▶ **PROMPT**:
Scan the records for the string "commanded" and copy every line that holds it.

▶ **LISTED ENTRIES**:
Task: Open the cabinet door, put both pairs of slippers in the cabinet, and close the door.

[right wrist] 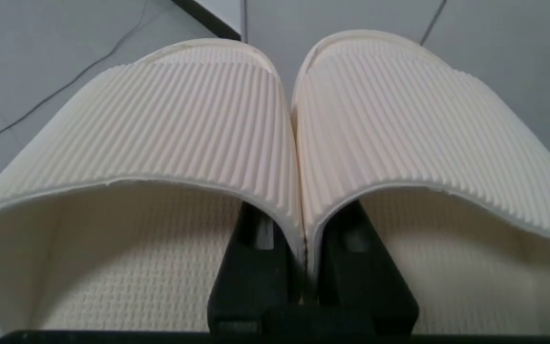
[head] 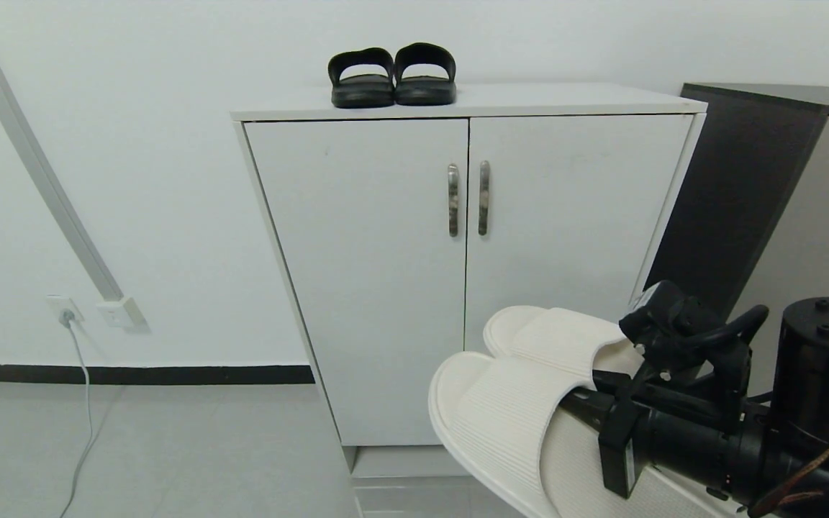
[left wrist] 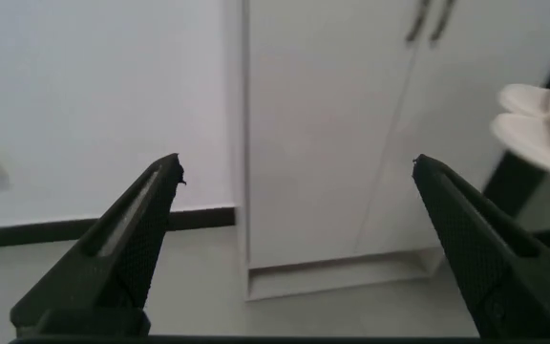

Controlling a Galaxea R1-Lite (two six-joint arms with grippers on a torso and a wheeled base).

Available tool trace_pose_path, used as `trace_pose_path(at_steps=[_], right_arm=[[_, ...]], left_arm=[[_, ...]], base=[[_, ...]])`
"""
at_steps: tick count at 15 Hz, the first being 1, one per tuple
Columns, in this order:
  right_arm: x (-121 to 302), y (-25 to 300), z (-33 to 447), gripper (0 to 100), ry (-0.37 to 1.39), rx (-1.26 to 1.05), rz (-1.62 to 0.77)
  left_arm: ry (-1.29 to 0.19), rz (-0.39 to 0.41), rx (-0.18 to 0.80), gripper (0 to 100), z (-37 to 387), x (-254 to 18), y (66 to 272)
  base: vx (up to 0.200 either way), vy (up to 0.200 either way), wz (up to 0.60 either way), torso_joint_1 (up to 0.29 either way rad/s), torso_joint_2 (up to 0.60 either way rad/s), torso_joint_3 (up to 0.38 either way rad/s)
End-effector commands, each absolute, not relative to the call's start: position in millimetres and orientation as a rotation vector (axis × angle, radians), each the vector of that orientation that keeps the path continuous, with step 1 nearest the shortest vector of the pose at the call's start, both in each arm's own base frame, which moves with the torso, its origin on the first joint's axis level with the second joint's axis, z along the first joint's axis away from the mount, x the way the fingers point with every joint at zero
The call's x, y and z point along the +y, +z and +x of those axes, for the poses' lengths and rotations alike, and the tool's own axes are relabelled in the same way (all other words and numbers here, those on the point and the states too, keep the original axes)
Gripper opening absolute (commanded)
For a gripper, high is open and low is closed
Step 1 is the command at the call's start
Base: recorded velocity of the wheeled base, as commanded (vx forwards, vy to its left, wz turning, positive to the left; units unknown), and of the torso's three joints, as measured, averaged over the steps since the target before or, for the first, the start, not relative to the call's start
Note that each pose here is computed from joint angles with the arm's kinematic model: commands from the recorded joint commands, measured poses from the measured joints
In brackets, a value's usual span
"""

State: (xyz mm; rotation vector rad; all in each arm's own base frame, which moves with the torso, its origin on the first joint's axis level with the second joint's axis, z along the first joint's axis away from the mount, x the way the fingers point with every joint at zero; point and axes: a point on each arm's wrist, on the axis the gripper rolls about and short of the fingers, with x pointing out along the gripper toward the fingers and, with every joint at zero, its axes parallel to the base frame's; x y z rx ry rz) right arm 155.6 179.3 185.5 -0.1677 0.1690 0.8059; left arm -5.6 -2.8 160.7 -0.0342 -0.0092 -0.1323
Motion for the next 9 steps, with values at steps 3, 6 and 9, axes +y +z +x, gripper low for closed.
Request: trace_pose_path(at_steps=[3, 6, 9], right_arm=[[180.1, 183.8, 156.1, 0, 0.807, 0.175, -0.171], [179.9, 184.1, 156.0, 0, 0.806, 0.174, -0.169], [180.1, 183.8, 156.1, 0, 0.808, 0.176, -0.169]], left_arm=[[-0.362, -0.048, 0.110, 100, 66.0, -8.6, 189.5], [-0.459, -0.054, 0.131, 100, 109.9, -14.7, 203.7], [-0.613, -0.046, 0.099, 100, 139.5, -38.4, 218.7]], base=[[0.000, 0.000, 0.00, 0.000, 0.00, 0.000], [0.000, 0.000, 0.00, 0.000, 0.00, 0.000], [0.000, 0.000, 0.00, 0.000, 0.00, 0.000]])
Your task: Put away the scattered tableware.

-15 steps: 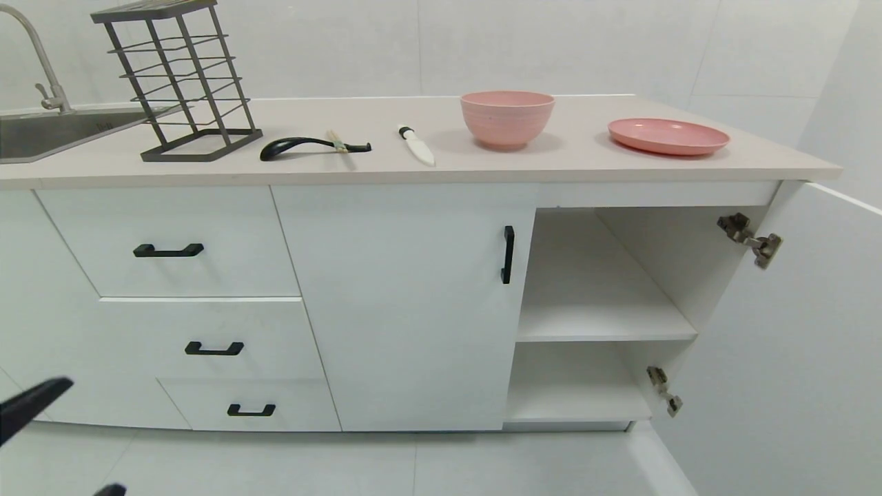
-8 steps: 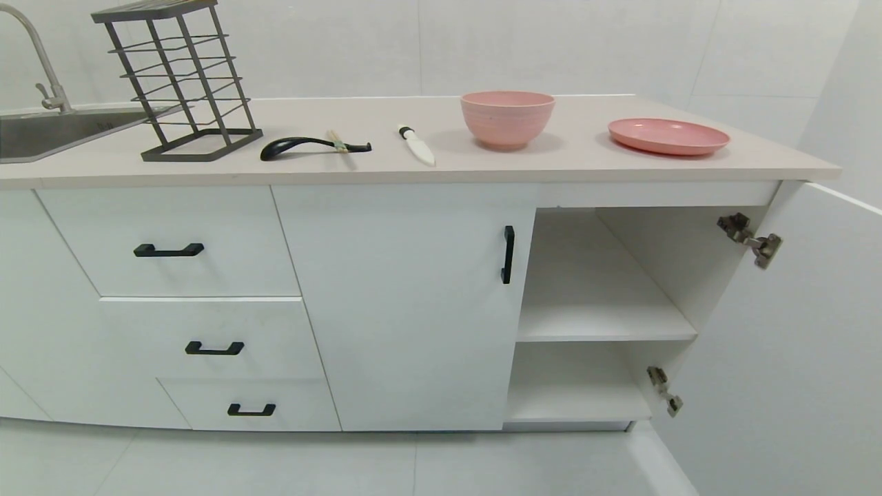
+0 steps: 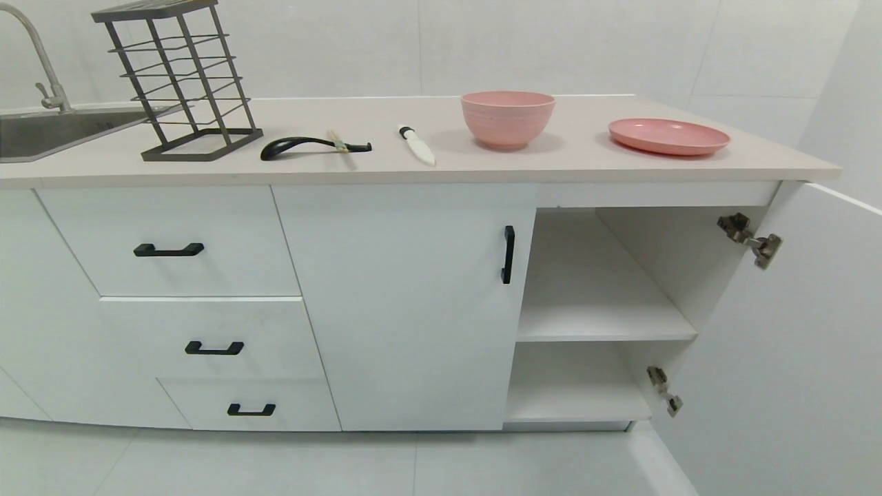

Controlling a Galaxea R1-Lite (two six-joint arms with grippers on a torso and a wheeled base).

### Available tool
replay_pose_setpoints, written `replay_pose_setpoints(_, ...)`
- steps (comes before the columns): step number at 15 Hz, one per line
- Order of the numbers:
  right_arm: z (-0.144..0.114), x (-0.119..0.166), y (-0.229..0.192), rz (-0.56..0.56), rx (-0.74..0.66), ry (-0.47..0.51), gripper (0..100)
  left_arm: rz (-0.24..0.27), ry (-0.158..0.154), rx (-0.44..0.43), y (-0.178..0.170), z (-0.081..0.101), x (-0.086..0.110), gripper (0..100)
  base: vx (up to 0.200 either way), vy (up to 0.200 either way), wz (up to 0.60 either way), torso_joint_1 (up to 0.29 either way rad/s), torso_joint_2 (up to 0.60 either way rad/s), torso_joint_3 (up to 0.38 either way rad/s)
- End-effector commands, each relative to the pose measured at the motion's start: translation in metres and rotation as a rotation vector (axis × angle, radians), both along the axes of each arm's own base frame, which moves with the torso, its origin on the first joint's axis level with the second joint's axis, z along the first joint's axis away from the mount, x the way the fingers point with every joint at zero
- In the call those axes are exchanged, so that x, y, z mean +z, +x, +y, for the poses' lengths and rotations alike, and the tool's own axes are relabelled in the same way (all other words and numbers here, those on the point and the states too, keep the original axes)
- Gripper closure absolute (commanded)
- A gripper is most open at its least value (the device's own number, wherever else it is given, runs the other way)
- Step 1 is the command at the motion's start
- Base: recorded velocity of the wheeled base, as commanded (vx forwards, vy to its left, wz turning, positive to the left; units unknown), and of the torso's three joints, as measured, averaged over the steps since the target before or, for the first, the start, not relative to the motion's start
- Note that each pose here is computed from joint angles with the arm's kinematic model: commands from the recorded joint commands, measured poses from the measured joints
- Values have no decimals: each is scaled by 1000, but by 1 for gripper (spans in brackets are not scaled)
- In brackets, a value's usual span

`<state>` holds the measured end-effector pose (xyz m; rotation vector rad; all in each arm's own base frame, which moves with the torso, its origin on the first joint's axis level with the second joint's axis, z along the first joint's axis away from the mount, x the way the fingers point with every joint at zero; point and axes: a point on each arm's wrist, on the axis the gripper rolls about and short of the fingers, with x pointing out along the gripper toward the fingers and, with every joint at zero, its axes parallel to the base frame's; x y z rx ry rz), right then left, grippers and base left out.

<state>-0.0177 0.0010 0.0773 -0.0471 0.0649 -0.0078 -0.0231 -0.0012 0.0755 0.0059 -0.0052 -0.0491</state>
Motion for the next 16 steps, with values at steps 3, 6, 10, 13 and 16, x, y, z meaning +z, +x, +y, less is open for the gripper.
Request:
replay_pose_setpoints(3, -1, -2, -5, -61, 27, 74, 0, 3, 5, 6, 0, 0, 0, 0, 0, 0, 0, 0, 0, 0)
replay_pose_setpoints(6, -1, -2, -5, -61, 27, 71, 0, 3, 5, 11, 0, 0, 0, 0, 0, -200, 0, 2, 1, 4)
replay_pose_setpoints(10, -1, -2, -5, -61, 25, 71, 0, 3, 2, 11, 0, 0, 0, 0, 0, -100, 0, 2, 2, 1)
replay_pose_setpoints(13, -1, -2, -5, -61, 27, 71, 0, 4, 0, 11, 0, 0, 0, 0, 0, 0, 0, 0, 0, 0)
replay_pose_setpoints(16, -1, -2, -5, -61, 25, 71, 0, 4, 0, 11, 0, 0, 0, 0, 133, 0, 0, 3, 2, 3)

▶ **REPLY**:
Gripper opening absolute (commanded)
Base: recorded velocity of the wheeled base, as commanded (vx forwards, vy to its left, wz turning, positive to the left; units unknown), and of the torso's three joints, as measured, averaged over the steps since the target before or, for the first, the start, not relative to the call's start
- Gripper closure absolute (commanded)
- Base: recorded velocity of the wheeled base, as commanded (vx forwards, vy to its left, wz turning, positive to the left; units unknown), and of the torso's three joints, as measured, averaged over the steps since the target before or, for the first, the start, not relative to the motion's start

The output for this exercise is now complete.